§ **The task**: Copy the lines below exactly. Start at the first and finish with the line containing "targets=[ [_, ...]".
(Available data Opens)
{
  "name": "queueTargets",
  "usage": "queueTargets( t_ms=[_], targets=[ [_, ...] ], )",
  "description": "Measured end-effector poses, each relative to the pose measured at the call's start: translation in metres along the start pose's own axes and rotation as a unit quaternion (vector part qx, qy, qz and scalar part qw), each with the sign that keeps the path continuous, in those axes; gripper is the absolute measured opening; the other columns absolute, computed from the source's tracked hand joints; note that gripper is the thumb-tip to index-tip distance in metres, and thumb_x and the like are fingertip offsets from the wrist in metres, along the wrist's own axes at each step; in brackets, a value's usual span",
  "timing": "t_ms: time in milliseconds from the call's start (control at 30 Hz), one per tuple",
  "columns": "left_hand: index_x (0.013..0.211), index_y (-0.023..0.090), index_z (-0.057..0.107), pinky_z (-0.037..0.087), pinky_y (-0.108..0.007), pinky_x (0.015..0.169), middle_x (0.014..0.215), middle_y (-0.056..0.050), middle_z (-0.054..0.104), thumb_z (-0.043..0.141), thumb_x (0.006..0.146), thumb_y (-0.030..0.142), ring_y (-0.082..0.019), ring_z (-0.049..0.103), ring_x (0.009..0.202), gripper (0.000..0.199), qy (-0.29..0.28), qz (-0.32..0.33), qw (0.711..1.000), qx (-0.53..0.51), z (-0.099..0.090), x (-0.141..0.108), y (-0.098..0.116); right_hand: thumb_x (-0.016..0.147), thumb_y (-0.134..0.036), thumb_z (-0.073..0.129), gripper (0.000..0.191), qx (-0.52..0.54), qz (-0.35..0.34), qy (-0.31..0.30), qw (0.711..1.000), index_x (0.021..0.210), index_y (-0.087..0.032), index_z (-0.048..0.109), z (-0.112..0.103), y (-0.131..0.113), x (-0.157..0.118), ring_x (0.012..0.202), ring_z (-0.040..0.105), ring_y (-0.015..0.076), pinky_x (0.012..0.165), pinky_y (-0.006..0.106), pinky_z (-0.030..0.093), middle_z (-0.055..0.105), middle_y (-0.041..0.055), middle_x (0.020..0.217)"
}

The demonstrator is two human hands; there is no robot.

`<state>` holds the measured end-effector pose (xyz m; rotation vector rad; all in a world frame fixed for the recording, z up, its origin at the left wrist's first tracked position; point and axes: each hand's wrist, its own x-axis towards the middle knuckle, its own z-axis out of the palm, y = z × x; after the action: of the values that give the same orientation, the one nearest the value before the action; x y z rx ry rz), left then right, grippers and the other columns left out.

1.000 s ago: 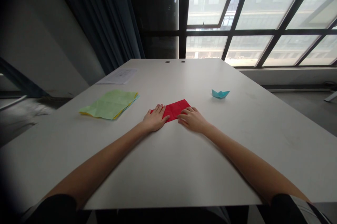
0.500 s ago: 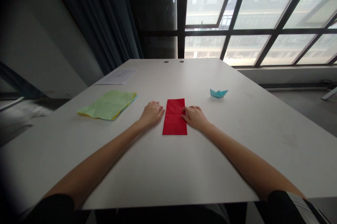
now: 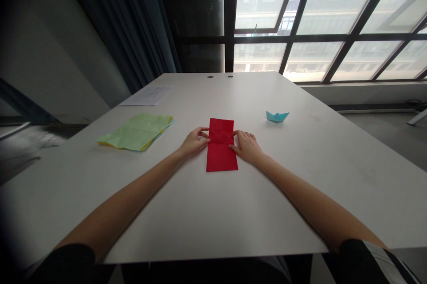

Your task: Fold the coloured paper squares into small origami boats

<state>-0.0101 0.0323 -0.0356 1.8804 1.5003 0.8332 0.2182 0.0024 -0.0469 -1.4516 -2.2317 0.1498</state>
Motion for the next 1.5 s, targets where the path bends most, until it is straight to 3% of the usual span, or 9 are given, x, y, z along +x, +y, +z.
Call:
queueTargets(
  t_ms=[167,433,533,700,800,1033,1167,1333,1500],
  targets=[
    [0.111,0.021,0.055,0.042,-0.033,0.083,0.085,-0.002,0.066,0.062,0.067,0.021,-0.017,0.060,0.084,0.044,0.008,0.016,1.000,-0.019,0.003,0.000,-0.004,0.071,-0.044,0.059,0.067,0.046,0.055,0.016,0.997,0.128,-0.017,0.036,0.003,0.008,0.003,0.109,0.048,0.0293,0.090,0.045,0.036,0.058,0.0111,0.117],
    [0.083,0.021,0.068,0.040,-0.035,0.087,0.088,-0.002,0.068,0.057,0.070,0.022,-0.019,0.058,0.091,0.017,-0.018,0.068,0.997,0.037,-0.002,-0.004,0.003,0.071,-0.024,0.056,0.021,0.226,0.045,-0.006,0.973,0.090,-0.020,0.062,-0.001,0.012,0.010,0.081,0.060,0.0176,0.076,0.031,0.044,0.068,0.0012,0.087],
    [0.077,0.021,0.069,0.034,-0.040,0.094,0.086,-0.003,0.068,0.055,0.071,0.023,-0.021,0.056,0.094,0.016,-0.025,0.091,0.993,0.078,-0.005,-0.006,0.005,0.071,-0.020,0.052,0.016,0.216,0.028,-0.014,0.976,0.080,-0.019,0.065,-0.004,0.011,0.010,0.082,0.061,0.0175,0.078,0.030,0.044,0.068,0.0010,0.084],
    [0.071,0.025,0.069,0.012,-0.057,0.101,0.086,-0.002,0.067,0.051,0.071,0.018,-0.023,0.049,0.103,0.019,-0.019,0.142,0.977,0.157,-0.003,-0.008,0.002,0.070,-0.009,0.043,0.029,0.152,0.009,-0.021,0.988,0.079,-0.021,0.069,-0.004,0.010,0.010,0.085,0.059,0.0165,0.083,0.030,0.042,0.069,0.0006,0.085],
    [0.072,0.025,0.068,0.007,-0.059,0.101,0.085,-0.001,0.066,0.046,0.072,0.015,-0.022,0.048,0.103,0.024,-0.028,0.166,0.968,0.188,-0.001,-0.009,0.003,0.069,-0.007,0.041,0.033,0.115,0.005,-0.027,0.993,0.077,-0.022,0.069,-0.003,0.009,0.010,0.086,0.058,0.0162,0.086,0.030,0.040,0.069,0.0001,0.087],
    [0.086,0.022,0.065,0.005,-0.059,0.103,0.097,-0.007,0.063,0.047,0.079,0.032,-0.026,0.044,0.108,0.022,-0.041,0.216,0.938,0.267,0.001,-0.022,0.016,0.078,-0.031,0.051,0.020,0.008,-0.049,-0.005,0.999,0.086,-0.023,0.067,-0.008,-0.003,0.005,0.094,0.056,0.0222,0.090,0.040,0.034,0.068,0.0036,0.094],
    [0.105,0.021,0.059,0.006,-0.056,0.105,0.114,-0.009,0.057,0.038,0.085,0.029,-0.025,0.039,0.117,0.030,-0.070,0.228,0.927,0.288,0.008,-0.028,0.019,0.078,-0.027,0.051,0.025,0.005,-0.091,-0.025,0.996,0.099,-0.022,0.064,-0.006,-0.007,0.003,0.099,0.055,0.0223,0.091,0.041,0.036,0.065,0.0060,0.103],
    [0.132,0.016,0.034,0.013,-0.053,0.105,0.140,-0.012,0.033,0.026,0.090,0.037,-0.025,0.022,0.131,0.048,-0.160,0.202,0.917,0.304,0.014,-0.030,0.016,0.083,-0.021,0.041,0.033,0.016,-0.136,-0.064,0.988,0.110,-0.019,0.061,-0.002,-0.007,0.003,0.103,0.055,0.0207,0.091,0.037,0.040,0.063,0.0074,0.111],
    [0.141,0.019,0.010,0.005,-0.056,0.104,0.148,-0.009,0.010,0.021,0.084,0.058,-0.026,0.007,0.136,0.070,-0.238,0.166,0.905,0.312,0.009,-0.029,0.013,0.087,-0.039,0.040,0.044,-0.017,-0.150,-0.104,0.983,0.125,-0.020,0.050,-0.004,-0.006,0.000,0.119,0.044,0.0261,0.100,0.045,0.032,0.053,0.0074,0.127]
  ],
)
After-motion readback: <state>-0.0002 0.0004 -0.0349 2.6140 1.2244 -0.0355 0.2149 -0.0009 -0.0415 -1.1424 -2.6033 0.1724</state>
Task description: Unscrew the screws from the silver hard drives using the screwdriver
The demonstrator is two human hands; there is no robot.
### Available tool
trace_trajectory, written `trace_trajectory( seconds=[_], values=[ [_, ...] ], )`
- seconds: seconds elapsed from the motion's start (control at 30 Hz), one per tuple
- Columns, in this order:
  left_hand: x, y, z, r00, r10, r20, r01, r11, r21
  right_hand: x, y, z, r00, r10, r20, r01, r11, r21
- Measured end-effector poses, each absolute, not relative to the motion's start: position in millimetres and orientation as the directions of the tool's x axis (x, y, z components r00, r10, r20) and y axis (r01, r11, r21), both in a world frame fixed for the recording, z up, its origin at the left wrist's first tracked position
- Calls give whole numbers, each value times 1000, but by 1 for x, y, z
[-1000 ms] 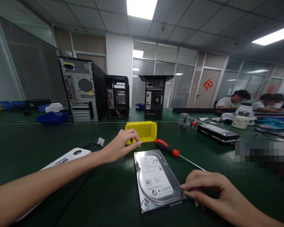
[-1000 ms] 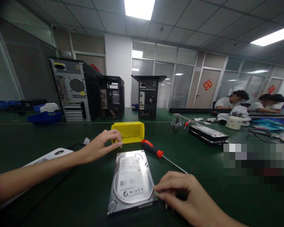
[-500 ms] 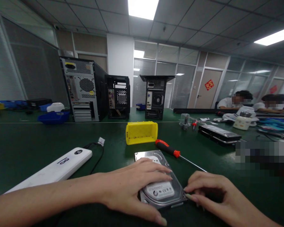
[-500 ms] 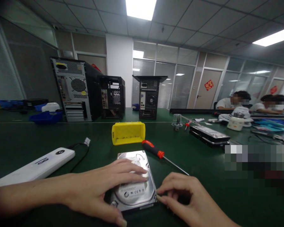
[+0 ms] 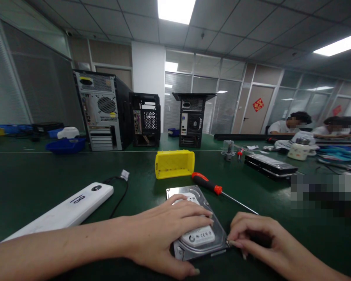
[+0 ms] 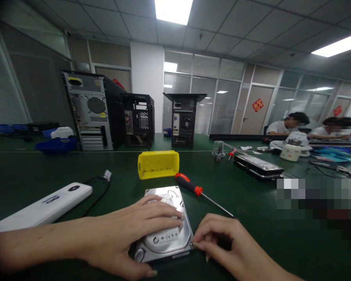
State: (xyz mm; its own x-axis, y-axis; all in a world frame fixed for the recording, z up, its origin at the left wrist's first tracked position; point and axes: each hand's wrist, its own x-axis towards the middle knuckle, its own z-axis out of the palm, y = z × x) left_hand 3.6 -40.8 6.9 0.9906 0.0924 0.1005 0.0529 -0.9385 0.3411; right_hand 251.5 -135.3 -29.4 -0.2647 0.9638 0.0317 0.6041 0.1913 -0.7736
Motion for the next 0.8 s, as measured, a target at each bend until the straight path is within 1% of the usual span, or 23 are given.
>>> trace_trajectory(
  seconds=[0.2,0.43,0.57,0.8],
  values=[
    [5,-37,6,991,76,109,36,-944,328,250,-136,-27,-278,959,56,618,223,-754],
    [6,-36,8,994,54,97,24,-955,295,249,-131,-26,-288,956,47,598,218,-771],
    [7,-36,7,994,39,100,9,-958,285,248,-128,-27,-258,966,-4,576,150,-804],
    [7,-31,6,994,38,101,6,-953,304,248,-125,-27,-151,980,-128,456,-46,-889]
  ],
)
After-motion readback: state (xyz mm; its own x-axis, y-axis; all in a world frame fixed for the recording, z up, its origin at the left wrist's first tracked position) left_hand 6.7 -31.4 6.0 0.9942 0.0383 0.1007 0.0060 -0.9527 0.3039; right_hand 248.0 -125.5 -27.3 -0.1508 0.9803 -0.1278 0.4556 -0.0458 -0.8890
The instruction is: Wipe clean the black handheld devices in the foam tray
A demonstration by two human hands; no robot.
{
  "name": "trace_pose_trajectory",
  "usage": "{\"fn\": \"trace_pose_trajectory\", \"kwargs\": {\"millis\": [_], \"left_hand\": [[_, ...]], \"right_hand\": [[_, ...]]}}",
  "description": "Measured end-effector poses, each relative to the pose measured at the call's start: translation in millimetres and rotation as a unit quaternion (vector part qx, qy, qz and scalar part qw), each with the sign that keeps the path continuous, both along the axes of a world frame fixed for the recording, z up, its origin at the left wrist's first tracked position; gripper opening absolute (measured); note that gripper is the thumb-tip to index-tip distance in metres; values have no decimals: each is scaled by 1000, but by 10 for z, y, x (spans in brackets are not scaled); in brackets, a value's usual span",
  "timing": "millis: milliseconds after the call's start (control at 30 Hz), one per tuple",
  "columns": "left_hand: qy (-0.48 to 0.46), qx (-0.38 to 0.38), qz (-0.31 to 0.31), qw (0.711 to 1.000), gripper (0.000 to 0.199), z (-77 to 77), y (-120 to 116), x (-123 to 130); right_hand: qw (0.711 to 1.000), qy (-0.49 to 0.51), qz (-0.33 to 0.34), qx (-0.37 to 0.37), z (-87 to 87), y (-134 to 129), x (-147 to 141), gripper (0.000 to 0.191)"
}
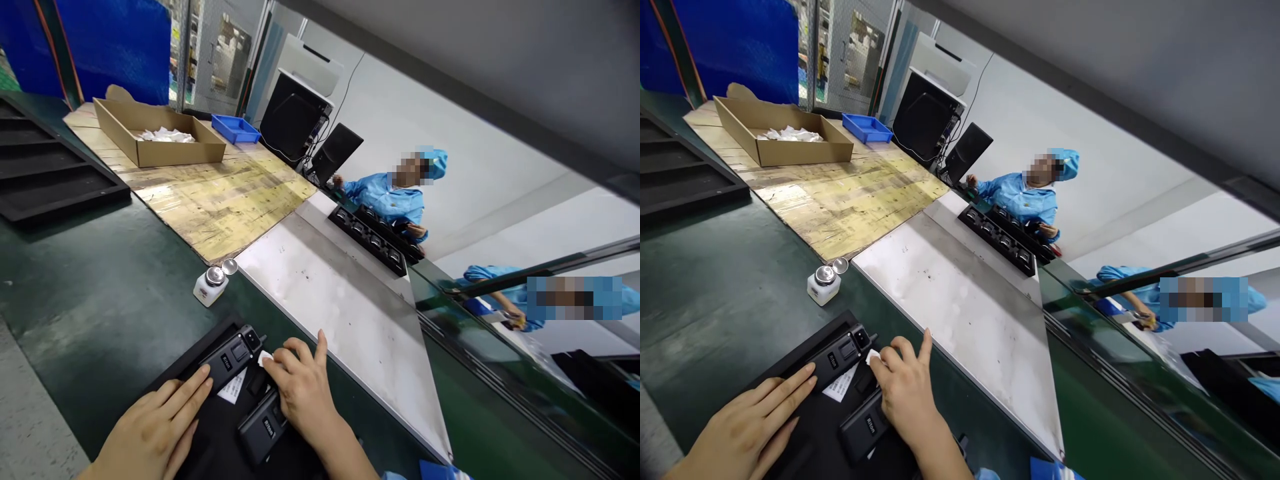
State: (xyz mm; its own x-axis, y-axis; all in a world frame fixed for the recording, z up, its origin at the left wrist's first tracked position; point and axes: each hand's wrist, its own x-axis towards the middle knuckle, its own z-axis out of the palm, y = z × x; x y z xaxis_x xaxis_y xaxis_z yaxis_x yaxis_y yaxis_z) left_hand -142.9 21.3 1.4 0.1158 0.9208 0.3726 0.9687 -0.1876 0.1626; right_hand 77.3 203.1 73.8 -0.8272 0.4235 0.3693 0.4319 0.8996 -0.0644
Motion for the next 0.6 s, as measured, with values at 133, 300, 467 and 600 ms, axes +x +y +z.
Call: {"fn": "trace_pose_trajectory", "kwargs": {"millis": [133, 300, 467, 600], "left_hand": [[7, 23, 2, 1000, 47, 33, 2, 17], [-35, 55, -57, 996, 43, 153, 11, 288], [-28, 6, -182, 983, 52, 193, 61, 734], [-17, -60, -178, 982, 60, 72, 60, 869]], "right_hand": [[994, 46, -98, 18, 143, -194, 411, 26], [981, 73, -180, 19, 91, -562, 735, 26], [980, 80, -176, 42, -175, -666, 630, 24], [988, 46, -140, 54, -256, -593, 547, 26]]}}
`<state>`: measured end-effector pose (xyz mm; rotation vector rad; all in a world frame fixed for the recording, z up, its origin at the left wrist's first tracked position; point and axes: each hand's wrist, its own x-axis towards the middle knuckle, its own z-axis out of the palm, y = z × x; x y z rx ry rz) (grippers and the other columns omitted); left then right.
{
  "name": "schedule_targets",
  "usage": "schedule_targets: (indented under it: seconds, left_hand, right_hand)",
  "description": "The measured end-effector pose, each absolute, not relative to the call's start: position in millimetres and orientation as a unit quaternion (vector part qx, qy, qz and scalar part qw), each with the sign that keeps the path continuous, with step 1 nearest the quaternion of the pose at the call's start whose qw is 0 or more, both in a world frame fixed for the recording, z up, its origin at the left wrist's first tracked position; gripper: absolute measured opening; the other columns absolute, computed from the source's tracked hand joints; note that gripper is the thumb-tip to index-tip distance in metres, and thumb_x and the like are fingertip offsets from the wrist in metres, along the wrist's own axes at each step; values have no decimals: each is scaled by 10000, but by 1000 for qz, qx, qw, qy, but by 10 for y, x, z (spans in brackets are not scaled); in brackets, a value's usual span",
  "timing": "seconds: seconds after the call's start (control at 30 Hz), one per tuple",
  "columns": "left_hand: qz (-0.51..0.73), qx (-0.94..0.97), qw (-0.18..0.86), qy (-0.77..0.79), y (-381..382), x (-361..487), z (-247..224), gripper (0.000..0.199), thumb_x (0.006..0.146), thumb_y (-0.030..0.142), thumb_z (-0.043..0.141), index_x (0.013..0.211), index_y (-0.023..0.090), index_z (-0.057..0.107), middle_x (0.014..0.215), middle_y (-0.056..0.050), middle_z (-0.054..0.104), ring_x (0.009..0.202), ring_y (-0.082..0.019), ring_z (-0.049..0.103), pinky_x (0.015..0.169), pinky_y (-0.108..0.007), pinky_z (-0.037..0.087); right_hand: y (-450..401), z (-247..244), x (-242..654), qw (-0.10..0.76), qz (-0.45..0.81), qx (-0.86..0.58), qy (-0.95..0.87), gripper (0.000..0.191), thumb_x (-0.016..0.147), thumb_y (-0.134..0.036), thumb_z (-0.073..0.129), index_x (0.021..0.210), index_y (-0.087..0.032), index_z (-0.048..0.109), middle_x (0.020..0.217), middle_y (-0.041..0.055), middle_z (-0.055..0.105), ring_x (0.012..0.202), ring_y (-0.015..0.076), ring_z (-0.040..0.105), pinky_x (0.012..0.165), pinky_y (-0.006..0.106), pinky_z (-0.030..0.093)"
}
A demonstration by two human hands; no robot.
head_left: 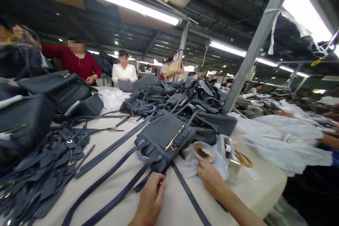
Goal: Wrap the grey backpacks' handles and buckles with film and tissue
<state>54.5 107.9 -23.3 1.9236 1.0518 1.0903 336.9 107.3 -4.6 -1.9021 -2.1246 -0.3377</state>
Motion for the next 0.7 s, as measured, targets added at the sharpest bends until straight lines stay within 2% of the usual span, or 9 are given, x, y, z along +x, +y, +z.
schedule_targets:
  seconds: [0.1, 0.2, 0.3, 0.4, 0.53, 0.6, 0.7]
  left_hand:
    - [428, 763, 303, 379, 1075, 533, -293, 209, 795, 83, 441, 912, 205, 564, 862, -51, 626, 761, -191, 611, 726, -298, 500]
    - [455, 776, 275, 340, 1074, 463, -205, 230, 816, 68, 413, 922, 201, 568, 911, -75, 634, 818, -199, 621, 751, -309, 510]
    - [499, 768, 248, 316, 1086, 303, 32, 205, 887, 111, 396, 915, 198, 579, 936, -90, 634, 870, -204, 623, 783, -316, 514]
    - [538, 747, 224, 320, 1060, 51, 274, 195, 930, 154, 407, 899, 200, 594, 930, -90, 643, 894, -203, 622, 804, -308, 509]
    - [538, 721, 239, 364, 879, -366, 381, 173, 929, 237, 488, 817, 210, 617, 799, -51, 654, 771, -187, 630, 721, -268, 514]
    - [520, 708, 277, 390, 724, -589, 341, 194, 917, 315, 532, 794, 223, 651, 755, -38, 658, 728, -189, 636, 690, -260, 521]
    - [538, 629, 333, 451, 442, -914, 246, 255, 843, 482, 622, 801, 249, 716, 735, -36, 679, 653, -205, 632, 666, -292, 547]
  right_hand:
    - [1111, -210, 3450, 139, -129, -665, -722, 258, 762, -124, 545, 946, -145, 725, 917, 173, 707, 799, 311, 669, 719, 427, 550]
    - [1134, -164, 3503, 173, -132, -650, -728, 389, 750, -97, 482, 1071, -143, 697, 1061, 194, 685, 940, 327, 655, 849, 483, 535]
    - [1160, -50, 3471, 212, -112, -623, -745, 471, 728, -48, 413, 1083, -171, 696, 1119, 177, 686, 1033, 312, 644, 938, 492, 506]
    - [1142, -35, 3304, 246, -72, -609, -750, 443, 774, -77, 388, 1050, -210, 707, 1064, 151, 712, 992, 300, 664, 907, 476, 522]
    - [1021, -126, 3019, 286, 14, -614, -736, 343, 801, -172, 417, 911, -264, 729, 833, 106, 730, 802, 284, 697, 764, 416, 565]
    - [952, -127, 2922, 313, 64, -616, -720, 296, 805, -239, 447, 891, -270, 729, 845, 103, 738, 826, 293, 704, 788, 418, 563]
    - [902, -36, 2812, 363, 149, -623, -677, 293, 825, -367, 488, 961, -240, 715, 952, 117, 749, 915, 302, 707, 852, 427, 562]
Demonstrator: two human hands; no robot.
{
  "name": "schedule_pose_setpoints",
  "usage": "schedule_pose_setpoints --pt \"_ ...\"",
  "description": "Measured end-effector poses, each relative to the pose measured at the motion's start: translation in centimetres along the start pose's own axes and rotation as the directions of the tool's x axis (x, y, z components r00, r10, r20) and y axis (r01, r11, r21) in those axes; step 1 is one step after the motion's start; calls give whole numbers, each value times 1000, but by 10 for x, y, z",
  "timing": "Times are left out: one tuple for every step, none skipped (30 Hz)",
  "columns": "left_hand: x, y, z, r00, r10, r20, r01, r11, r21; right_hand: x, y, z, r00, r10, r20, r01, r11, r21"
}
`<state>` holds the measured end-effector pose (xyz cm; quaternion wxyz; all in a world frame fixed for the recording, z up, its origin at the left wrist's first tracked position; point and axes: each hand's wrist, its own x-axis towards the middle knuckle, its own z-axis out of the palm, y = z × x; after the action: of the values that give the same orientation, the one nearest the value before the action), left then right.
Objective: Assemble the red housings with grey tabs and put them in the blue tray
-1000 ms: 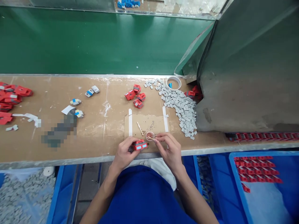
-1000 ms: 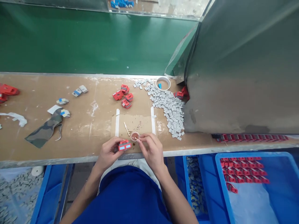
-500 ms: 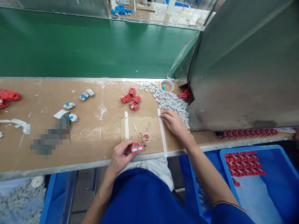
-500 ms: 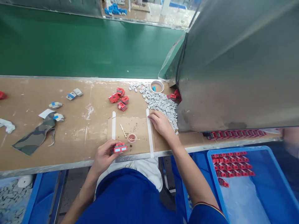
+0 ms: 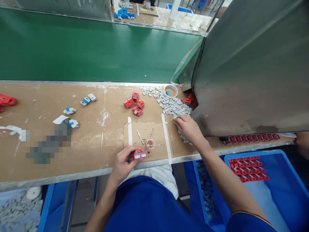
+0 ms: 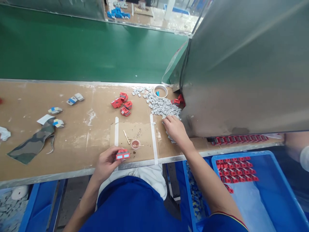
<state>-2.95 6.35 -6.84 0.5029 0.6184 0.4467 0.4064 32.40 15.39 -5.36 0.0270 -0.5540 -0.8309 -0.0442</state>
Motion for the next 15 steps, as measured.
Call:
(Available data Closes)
§ **Reply**:
{
  "name": "queueTargets",
  "usage": "queueTargets( t_ms=[_], targets=[ [_, ...] ], )",

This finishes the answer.